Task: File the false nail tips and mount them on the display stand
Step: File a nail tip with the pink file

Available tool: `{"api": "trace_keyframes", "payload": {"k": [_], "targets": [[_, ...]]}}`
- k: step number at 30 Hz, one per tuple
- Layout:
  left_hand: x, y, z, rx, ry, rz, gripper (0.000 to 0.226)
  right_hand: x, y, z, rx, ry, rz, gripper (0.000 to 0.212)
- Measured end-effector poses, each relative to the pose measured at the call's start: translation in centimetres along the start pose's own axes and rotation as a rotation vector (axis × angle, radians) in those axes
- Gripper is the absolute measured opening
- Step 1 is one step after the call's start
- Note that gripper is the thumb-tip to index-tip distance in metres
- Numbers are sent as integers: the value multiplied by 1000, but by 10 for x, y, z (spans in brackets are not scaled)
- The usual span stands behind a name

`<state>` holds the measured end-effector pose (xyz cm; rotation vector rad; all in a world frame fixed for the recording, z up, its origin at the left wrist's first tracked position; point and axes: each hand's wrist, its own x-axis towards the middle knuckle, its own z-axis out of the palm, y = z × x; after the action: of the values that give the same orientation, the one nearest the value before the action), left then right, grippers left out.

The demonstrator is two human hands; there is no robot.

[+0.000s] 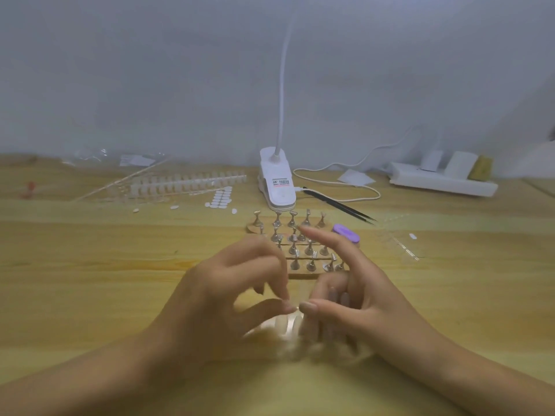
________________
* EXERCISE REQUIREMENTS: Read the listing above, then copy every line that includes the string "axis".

* WORKED SOLUTION:
- Measured end-effector poses, each relative to the pose measured at the call's start: translation in centimetres along the start pose's own axes and rotation as a rotation vector (axis × angle, radians) in those axes
`<state>` holds the measured end-effector pose (xyz cm; rotation vector rad; all in a world frame fixed for the recording, z up, its origin at the left wrist's first tracked position; point and axes: each hand's wrist, its own x-axis towards the middle knuckle, its own z-axis out of the palm, y = z × x; after the action: of the values that give the same orientation, the one nearest the value before the action), left then right, grippers left out.

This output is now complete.